[Opening DATASET section]
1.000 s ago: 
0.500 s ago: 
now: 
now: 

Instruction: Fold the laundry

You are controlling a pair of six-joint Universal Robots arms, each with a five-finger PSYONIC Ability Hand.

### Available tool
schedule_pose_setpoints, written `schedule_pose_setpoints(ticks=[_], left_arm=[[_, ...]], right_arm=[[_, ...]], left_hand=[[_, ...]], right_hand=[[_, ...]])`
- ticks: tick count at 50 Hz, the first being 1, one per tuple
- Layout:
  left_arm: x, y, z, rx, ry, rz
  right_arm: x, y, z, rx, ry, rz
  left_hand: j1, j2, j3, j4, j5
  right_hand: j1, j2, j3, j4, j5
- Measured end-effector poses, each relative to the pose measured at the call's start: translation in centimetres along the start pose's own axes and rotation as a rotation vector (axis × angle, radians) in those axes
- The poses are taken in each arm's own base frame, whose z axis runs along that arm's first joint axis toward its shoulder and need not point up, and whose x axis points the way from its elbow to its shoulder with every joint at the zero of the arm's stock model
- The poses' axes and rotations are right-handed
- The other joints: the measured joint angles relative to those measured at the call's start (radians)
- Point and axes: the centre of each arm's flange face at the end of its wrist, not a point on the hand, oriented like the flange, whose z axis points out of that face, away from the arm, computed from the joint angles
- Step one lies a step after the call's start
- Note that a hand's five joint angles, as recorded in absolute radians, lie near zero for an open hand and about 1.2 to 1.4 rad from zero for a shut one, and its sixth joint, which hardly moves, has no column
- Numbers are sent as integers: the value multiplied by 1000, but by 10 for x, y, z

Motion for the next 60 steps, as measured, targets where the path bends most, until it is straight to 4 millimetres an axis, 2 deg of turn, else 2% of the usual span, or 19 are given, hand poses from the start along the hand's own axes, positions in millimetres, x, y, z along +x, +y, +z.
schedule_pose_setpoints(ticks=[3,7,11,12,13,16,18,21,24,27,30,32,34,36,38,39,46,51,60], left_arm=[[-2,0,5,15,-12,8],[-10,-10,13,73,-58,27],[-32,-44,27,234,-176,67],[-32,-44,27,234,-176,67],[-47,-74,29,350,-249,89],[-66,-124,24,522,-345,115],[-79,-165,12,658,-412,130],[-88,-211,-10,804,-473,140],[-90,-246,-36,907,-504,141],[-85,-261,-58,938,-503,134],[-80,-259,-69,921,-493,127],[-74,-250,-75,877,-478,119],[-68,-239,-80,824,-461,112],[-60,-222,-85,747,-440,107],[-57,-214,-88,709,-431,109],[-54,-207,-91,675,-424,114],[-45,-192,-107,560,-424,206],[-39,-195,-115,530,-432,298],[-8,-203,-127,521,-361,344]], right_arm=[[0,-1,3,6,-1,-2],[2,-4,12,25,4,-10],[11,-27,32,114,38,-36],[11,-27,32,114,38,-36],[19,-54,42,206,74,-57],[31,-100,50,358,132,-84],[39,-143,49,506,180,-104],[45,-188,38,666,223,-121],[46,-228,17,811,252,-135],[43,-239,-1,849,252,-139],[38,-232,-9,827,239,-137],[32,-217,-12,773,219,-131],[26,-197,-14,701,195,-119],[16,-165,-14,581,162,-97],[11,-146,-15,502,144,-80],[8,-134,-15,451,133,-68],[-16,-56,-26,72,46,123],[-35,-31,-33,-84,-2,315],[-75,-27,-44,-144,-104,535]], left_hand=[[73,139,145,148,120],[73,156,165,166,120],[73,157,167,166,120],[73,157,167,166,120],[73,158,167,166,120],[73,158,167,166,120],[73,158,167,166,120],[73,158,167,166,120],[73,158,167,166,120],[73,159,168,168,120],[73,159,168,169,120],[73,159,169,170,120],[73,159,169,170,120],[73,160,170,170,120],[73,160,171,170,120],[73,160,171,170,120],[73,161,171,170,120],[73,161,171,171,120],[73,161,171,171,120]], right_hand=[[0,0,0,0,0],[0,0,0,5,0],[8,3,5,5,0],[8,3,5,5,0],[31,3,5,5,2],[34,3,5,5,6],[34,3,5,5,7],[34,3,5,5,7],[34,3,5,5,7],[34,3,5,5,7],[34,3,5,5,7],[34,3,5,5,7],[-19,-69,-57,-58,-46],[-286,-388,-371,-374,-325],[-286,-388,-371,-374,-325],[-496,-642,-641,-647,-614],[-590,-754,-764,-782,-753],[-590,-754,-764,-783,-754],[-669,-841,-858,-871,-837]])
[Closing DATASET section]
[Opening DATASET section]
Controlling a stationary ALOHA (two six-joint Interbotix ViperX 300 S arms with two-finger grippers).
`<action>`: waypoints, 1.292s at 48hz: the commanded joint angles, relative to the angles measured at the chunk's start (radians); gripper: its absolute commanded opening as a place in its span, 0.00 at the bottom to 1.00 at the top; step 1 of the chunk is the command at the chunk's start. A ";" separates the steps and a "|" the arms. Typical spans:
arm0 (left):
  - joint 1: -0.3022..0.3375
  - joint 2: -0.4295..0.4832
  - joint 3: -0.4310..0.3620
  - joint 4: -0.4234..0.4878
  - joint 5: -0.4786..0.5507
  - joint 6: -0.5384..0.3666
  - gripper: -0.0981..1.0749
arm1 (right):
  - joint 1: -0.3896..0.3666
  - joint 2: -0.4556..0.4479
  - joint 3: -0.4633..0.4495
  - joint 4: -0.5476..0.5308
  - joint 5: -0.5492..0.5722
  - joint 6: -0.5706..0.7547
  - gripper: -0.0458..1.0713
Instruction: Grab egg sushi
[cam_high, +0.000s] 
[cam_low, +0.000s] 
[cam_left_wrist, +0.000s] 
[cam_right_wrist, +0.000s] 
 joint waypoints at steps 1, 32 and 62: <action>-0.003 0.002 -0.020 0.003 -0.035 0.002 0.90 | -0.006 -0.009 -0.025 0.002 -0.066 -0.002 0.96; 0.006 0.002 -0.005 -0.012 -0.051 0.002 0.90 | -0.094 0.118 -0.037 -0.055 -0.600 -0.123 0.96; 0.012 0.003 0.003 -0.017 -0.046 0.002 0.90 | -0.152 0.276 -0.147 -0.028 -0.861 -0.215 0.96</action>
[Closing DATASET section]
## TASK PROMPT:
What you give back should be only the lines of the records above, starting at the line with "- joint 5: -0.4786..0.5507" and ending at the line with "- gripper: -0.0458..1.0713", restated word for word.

## RESULT OF THE TASK:
  - joint 5: -0.4786..0.5507
  - joint 6: -0.5384..0.3666
  - gripper: -0.0981..1.0749
arm1 (right):
  - joint 1: -0.3896..0.3666
  - joint 2: -0.4556..0.4479
  - joint 3: -0.4633..0.4495
  - joint 4: -0.5476..0.5308
  - joint 5: -0.5492..0.5722
  - joint 6: -0.5706..0.7547
  - gripper: -0.0458..1.0713

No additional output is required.